E ora? Qual è la «legacy» di Matera, cosa resta di quest'esperienza? Perché non può diventare il modello per quella svolta meridionalista della politica nazionale che tanti invocano, ma senza mai imbroccare una chiara direzione di marcia? Un anno fa, su queste colonne, avevamo sollevato il problema. Proponendo che la formula del successo di Matera venisse replicata su un arco decennale in ogni regione del Sud. Ogni anno, una città campana, pugliese, calabrese, siciliana sarebbe stata per dodici mesi capitale meridionale della cultura. Un titolo che avrebbe avuto innanzitutto un impatto simbolico, fungendo, al tempo stesso, da volano di aggregazione e moltiplicazione della miriade di iniziative che coinvolgono musei, teatri, università. Capovolgendo la frammentazione in un messaggio e in un luogo di comunicazione integrata. Non è questa, del resto, l'esigenza emersa con forza dagli stati generali della cultura convocati, poche settimane fa, da De Luca a Palazzo Reale?

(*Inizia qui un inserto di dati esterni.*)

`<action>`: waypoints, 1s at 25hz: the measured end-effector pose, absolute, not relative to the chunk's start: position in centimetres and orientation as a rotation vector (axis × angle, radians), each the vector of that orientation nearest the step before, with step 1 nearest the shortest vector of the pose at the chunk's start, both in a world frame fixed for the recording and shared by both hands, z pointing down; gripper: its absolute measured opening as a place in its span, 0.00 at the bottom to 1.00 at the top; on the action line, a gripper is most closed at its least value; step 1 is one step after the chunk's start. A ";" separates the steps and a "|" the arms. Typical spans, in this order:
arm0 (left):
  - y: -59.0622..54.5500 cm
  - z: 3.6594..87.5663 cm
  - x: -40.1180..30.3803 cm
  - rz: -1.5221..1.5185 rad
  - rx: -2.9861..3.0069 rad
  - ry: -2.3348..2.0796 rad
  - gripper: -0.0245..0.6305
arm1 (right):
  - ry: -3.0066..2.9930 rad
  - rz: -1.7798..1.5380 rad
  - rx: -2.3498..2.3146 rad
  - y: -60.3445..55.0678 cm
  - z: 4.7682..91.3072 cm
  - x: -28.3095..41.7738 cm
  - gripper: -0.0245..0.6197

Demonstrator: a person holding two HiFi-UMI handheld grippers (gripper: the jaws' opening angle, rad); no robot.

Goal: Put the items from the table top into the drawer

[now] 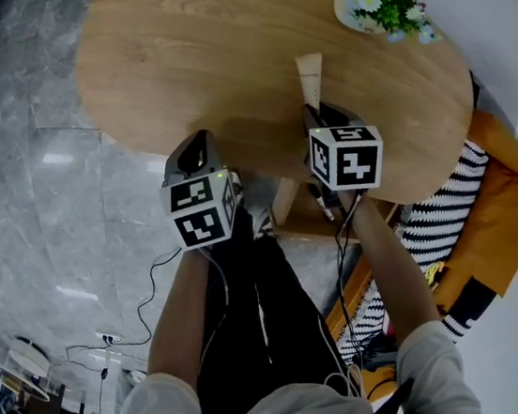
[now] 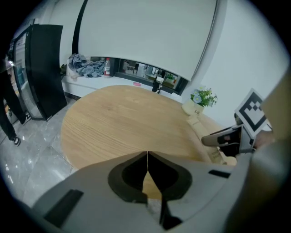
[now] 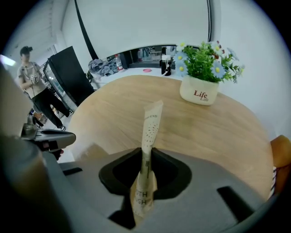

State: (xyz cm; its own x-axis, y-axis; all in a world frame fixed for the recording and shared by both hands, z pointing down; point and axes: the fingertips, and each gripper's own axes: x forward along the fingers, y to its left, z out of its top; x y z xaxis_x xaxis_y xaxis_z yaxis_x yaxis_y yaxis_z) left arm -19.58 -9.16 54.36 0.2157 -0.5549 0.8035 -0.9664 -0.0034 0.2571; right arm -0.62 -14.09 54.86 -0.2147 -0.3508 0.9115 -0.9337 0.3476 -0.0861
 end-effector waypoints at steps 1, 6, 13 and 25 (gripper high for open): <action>-8.8 54.3 -19.2 0.632 1.672 -1.442 0.05 | -1.749 0.851 1.146 -13.5 54.7 -0.2 0.14; -6.7 53.9 -16.0 0.633 1.698 -1.424 0.05 | -1.746 0.837 1.128 -10.4 54.2 2.7 0.14; -2.6 53.3 -10.7 0.639 1.733 -1.380 0.05 | -1.742 0.820 1.103 -5.3 53.4 7.1 0.13; 4.1 53.0 -4.5 0.679 1.803 -1.335 0.05 | -1.771 0.794 1.056 3.0 52.9 11.9 0.13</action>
State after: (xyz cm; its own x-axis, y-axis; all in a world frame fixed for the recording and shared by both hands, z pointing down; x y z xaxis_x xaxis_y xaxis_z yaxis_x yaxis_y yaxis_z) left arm -4.47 4.11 52.96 0.3062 -0.5368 0.7862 -0.9515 -0.1470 0.2702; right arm 11.90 3.04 52.89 -0.2313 -0.3230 0.9177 -0.9001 0.4289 -0.0760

Ma per mettere in rete a sistema questo mosaico di realtà culturali occorre una convinzione politica che, fino ad oggi, è mancata. Una convinzione, e una leadership. Mettere la cultura al primo posto dell'agenda meridionale implica una rottura col passato, e una nuova idea di futuro. Significherebbe porre fine al sogno del meridionalismo classico di replicare, a Sud del Garigliano, il modello industrialista che, al Nord, segna il passo già da più di un ventennio. Prendendo atto di verità elementari che solo i nostri politici riescono ancora ad ignorare. La prima è che i giovani emigrano non solo per mancanza di lavoro, ma ancor più per mancanza di cultura. Perché nelle nostre città non trovano gli stimoli mentali e gli stili comportamentali che fanno sopportare i disagi, stringere i denti perché si apre il cuore. La seconda verità è che, a dispetto di questa emorragia micidiale, il Mezzogiorno resta un territorio di prodigiosa bellezza esistenziale. E con un tasso di contaminazione genetica che lo rende un protagonista ideale dell'ecosistema globale in cui volenti o nolenti siamo immersi.

La verità, infine, più importante è che la politica ha bisogno di messaggi forti, e palpitanti, se vuole provare a riacquistare credibilità, e un ruolo guida. Tutte le iniziative anche di qualità che si affollano al capezzale del Mezzogiorno hanno il comune denominatore di inglobare quanti più buoni propositi è possibile. Cercando di accontentare tutti, e finendo, inevitabilmente, col non soddisfare nessuno. Anche perché, nella ridda di proposte e destinatari, finisce col mancare l'ingrediente indispensabile per ogni policy che voglia passare dall'ideazione all'implementazione: una cabina di regia manageriale all'altezza degli obiettivi. È stato questo l'asset di Matera, il team raccolto intorno a Paolo Verri che ha costruito e seguito con tenacia e professionalità una visione diversa di sviluppo. Un modello che il Mezzogiorno non può restare solo a guardare.